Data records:

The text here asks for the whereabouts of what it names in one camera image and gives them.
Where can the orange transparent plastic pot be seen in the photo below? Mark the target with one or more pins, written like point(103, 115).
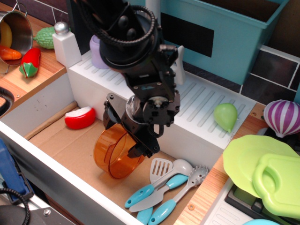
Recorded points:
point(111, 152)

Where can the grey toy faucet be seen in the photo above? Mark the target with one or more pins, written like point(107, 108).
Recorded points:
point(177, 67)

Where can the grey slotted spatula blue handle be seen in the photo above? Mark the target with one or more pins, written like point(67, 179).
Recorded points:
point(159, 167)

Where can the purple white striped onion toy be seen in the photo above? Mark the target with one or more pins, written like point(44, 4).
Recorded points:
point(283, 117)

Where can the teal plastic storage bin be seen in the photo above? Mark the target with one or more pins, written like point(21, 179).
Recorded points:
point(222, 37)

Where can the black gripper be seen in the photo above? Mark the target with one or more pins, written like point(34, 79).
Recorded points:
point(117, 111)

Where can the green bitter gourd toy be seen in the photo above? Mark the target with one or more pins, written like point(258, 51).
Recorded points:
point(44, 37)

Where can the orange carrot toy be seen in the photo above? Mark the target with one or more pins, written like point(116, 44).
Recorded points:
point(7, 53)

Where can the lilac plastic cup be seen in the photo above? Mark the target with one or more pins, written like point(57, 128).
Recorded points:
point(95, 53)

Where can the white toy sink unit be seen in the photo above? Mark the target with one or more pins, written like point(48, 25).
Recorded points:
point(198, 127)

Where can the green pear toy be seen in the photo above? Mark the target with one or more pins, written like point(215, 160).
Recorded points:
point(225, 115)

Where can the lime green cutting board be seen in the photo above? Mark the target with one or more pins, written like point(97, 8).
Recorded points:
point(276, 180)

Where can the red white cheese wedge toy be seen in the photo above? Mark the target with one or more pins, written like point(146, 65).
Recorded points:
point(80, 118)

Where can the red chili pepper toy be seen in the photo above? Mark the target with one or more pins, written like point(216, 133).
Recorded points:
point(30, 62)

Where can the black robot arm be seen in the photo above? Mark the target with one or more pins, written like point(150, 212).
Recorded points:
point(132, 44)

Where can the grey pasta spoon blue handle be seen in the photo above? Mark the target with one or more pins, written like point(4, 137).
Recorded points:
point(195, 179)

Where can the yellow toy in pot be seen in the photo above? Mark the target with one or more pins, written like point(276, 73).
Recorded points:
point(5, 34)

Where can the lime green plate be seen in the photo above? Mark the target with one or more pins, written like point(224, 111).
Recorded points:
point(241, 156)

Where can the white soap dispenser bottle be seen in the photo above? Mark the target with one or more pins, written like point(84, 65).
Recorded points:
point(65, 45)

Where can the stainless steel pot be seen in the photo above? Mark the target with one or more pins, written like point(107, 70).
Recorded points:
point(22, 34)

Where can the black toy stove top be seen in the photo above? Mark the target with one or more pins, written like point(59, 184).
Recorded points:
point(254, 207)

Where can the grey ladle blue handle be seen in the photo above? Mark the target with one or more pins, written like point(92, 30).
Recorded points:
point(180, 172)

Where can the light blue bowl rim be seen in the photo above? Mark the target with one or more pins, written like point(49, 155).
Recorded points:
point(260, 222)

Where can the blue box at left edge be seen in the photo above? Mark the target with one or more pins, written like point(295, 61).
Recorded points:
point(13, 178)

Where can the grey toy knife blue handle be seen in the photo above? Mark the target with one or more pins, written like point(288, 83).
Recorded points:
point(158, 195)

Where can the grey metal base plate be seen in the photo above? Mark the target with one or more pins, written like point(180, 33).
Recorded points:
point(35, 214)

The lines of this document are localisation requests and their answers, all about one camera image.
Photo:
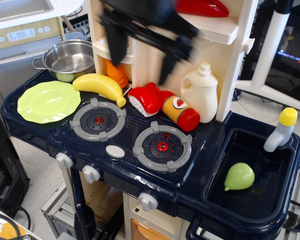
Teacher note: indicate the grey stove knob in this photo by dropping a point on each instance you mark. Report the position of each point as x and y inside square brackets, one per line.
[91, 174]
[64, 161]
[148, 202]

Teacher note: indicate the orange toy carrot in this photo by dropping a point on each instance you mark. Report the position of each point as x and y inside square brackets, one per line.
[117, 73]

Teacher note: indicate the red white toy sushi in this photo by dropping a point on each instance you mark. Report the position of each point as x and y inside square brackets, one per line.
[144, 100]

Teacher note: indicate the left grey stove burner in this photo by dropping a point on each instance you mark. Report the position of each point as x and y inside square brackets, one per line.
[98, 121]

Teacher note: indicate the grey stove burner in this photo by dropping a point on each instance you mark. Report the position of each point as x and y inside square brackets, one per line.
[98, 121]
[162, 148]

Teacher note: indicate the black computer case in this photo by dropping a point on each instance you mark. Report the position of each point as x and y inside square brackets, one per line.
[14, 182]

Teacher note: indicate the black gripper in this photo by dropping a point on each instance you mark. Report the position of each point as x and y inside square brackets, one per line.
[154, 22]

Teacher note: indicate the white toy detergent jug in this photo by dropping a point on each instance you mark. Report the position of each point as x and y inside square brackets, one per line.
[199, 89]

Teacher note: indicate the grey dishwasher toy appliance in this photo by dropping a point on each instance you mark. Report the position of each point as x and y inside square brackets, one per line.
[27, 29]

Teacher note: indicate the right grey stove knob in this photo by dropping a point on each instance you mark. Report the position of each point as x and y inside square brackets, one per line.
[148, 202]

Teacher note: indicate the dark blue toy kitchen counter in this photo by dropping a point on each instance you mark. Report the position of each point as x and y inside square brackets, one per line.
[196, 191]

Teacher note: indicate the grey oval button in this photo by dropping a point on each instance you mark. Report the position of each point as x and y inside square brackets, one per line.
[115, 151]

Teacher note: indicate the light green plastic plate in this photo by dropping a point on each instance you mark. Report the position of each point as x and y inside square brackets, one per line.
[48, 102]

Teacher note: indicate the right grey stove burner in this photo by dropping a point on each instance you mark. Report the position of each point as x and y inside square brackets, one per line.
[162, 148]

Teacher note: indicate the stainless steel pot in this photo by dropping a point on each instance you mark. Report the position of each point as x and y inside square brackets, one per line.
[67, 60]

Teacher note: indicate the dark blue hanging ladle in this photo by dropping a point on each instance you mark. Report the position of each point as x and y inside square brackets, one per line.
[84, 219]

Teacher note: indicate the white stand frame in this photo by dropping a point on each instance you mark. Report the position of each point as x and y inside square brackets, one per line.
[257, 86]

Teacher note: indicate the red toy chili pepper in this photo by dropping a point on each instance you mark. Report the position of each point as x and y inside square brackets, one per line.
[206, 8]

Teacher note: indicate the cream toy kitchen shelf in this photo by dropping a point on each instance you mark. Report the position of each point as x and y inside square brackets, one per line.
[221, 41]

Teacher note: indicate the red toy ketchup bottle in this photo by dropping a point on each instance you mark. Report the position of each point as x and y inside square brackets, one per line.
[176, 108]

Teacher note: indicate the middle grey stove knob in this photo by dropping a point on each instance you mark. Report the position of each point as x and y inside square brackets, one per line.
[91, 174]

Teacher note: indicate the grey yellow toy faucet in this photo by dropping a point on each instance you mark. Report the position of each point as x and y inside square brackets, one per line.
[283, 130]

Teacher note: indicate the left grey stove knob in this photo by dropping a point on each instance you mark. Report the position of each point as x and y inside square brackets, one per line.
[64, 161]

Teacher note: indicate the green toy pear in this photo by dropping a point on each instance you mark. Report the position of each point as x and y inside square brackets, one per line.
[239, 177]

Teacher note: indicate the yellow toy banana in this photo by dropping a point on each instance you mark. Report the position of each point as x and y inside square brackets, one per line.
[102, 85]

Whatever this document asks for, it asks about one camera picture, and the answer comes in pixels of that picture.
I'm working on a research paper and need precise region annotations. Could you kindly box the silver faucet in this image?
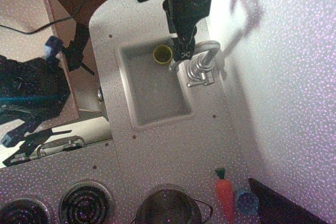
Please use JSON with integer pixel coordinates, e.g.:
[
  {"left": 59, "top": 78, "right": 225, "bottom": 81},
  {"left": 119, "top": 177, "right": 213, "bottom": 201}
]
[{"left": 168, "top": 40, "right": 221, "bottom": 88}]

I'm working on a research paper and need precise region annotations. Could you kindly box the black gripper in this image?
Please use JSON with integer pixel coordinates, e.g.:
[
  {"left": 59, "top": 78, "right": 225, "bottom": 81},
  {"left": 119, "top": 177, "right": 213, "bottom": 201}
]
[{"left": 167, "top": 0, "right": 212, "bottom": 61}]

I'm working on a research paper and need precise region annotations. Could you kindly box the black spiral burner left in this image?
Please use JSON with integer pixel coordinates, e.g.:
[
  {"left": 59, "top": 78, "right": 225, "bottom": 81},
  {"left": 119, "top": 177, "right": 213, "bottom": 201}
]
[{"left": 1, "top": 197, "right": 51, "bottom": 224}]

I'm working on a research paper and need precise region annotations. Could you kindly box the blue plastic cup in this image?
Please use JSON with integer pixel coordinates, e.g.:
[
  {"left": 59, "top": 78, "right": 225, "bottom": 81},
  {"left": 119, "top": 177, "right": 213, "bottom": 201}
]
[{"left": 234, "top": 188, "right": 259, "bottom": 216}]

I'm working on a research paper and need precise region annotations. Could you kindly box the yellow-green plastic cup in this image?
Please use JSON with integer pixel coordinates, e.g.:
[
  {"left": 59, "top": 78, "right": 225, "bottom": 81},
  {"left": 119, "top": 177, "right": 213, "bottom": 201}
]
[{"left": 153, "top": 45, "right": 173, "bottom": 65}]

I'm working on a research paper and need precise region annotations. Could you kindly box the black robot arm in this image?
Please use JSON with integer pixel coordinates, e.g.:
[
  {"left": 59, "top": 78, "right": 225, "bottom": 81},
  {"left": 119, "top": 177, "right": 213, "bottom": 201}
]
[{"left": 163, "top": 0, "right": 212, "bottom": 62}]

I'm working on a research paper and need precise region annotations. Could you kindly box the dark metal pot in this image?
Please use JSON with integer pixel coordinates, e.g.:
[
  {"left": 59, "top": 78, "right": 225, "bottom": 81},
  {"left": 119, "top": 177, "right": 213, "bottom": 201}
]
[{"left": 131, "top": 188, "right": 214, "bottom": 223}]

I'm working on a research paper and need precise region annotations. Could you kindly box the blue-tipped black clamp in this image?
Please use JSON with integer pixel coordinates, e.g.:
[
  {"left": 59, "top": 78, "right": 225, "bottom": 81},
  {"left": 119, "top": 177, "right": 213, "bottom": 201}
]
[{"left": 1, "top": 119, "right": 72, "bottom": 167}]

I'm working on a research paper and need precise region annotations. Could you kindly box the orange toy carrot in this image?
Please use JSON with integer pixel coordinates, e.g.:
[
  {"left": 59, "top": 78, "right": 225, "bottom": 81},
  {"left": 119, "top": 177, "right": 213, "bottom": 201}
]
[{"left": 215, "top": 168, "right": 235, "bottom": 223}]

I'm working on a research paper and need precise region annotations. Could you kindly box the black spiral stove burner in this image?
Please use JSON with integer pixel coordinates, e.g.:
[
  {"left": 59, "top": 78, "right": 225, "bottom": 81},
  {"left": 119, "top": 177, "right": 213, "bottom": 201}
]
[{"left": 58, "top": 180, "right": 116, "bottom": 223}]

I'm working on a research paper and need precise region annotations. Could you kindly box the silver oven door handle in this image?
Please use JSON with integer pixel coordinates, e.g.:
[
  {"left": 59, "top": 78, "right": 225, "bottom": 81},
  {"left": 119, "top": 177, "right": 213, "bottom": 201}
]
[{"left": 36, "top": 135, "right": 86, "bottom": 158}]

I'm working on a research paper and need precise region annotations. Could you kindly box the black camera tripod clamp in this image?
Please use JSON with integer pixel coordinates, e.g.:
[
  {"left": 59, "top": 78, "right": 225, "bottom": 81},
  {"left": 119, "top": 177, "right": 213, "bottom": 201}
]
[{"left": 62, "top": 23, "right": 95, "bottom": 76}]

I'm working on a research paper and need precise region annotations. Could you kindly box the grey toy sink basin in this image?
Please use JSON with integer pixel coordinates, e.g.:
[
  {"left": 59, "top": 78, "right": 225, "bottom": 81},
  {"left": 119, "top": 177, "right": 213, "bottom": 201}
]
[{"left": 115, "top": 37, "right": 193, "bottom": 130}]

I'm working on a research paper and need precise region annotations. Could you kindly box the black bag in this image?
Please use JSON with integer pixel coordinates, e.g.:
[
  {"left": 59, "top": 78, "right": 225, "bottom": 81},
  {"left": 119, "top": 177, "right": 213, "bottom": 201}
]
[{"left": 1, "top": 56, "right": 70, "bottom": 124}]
--
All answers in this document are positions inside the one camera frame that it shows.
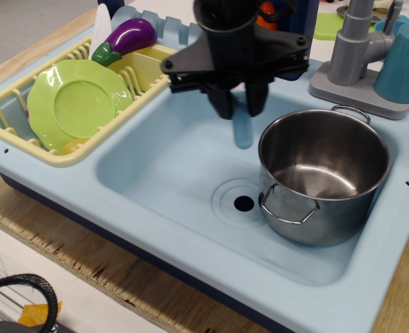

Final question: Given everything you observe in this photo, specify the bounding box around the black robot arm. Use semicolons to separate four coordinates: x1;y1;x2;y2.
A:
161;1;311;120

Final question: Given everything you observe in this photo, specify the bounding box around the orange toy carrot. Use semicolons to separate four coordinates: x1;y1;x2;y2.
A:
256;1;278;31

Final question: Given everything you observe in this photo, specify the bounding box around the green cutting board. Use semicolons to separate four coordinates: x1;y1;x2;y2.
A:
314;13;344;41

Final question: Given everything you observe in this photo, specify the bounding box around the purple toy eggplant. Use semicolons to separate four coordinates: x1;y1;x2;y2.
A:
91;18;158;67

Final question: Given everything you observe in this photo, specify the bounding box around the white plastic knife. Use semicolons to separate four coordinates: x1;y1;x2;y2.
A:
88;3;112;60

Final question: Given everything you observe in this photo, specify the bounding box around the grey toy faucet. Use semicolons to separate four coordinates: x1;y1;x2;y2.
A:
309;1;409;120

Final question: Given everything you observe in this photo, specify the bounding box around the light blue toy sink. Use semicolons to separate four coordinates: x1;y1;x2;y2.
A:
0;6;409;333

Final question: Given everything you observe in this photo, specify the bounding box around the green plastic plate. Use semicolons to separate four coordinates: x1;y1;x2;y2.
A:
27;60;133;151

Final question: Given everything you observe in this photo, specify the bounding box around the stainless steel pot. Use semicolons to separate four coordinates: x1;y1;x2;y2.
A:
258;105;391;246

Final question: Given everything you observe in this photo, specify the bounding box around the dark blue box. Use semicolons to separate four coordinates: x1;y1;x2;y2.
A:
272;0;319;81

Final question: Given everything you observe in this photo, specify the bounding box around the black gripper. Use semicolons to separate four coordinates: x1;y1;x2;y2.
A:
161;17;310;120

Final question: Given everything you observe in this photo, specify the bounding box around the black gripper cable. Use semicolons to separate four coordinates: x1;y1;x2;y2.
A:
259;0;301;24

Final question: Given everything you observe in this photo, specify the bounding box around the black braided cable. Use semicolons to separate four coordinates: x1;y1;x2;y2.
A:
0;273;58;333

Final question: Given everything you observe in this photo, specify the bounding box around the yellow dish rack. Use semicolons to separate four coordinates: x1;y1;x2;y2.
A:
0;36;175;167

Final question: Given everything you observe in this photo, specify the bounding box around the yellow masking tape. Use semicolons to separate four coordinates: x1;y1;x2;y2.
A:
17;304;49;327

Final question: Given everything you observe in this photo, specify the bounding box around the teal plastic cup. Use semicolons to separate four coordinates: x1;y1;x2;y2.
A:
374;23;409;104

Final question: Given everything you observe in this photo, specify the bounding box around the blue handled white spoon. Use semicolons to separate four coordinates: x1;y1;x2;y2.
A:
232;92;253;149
...
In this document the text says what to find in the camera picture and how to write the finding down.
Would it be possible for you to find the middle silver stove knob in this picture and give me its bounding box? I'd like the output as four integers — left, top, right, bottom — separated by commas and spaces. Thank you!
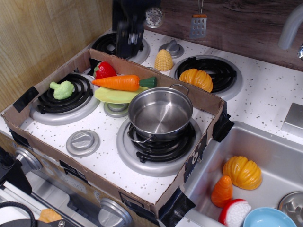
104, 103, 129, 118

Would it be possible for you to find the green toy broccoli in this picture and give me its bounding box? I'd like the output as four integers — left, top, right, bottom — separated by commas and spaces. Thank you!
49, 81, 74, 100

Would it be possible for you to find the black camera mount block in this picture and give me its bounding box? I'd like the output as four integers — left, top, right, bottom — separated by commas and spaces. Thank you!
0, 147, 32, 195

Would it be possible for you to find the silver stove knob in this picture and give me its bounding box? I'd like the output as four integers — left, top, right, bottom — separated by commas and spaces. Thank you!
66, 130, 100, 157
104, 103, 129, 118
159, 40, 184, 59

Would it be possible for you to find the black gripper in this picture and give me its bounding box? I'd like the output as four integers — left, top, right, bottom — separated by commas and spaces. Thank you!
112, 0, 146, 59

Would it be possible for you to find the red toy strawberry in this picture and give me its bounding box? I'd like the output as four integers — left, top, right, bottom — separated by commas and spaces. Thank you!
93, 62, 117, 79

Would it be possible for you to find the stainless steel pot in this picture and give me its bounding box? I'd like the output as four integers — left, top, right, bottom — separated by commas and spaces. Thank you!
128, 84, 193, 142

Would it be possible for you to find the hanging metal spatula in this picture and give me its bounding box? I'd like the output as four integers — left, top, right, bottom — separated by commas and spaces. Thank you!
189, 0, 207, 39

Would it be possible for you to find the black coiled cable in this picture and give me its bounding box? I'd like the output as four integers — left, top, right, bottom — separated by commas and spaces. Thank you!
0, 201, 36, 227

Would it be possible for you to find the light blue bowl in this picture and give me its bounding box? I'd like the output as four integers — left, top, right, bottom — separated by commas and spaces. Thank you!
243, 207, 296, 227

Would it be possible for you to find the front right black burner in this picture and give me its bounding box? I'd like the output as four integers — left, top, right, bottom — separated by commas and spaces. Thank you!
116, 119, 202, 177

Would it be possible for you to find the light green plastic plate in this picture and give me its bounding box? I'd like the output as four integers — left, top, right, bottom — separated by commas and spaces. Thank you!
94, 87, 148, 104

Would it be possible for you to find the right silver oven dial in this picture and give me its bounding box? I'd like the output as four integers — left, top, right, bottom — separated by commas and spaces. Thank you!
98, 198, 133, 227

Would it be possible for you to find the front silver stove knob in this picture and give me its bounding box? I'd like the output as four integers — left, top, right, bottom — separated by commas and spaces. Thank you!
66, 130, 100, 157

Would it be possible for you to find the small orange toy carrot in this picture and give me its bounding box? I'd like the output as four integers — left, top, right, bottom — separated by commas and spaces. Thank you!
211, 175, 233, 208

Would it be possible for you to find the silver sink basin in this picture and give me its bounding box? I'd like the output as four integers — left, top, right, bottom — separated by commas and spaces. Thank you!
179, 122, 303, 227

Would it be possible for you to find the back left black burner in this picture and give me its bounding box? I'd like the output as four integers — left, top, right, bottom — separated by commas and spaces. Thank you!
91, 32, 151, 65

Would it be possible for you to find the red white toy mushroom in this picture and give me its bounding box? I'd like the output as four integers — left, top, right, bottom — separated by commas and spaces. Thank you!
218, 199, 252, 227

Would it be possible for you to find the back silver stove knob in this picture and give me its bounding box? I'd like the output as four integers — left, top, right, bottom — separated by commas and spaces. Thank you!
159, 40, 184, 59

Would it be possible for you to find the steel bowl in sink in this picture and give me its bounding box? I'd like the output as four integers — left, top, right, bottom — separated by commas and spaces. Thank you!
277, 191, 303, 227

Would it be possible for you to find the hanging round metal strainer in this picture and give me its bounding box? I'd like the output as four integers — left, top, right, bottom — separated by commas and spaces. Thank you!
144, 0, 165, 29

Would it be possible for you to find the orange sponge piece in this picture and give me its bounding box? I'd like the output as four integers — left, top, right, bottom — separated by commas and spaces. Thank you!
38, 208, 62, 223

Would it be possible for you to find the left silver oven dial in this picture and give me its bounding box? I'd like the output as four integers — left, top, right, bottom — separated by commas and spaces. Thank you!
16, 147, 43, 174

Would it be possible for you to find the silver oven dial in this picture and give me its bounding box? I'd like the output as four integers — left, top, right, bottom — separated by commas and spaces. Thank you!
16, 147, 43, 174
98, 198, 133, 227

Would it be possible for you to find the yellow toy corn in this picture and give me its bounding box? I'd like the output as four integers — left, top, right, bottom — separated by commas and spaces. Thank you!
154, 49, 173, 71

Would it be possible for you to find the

* What the exercise asks:
In the data above, find the line containing "The text here" and the line containing "Where can the grey slotted". Copy exactly the stretch from the first through the second, both included, leaving out any picture.

* Written solution:
The text here asks for the whereabouts of what it names in one camera image and gives them.
Where can the orange transparent plastic pot be seen in the photo below? Mark the target with one or more pins, written like point(103, 115).
Recorded points:
point(111, 152)

Where can the grey toy faucet be seen in the photo above? Mark the target with one or more pins, written like point(107, 108).
Recorded points:
point(177, 67)

Where can the grey slotted spatula blue handle be seen in the photo above? Mark the target with one or more pins, written like point(67, 179).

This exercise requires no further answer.